▶ _Problem to solve_: What do the lines from the top of the data through the line with "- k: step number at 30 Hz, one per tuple" say? Quote them exactly and include both ends.

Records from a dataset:
_ _ _ _

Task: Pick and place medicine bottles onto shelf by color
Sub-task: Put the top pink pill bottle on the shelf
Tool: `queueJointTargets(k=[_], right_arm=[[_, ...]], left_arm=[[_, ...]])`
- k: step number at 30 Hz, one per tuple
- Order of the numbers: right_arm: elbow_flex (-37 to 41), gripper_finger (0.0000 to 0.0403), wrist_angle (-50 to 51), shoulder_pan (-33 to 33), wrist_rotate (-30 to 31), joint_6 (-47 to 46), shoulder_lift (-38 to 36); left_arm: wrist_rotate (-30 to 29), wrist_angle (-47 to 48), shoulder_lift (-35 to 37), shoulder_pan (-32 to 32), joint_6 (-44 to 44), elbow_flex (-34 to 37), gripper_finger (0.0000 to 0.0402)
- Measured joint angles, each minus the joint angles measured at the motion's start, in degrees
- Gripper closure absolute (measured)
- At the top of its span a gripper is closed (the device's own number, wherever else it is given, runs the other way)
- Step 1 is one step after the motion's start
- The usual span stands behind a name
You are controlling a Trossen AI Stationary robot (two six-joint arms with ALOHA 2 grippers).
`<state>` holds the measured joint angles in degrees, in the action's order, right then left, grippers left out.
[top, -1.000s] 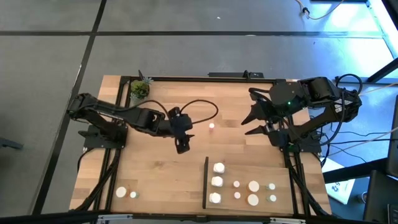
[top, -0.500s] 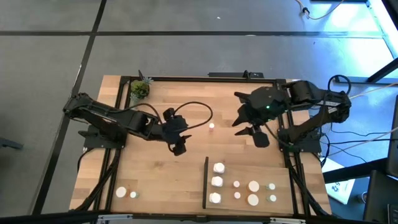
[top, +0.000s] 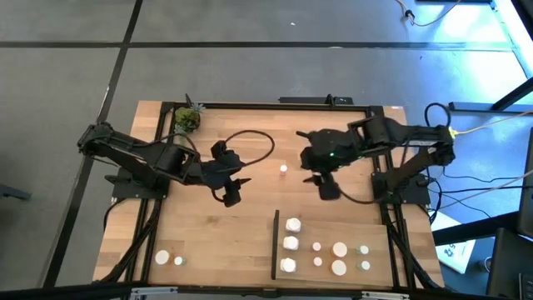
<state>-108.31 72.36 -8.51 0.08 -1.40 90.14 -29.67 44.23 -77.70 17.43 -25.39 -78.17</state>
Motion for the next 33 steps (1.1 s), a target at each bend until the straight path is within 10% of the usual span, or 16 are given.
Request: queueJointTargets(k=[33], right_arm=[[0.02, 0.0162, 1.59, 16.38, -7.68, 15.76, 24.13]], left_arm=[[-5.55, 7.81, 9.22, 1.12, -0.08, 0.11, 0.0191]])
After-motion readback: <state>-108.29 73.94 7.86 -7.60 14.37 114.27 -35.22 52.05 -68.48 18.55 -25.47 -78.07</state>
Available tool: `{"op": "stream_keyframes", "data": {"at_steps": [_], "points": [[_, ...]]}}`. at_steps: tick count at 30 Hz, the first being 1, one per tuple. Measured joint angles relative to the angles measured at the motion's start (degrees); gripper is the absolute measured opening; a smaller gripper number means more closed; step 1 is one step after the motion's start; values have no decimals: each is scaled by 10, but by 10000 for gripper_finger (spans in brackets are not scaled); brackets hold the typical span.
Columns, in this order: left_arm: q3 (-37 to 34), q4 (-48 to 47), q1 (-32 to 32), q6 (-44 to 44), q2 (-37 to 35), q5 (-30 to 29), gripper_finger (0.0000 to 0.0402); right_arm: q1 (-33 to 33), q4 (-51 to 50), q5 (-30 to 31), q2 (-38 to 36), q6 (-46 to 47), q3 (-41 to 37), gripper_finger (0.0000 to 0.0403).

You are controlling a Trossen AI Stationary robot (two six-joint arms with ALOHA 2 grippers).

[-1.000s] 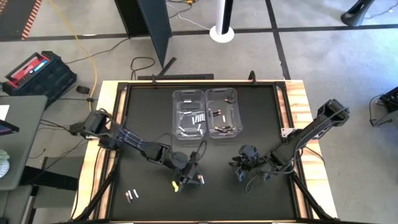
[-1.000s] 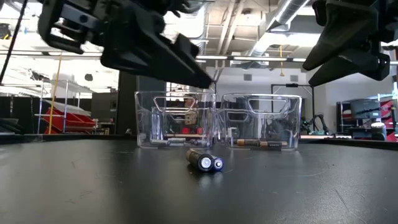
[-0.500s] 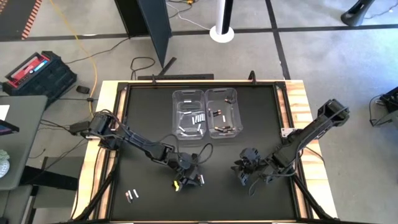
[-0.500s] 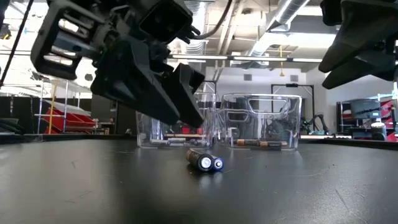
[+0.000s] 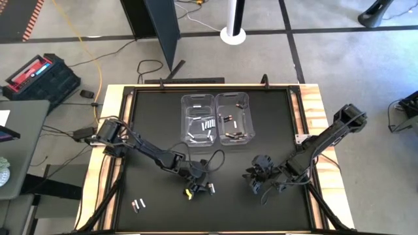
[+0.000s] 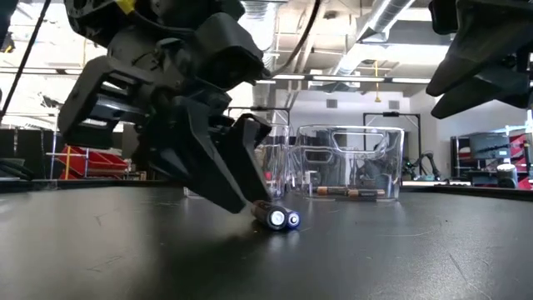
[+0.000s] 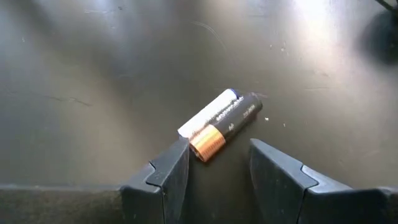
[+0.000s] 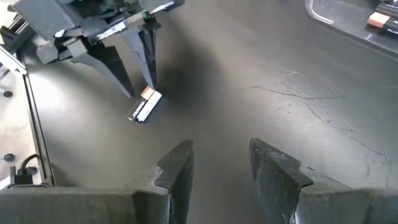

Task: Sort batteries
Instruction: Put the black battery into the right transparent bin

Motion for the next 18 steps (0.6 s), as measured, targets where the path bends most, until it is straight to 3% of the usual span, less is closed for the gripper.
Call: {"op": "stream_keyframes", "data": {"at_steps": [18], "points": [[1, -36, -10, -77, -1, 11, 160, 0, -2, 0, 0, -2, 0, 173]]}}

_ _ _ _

▶ _Written solution_:
Task: Pick and place medicine bottles onto shelf by color
Sub-task: Put the top pink pill bottle on the shelf
Tool: `queueJointTargets(k=[_], right_arm=[[_, ...]], left_arm=[[_, ...]])`
- k: step number at 30 Hz, one per tuple

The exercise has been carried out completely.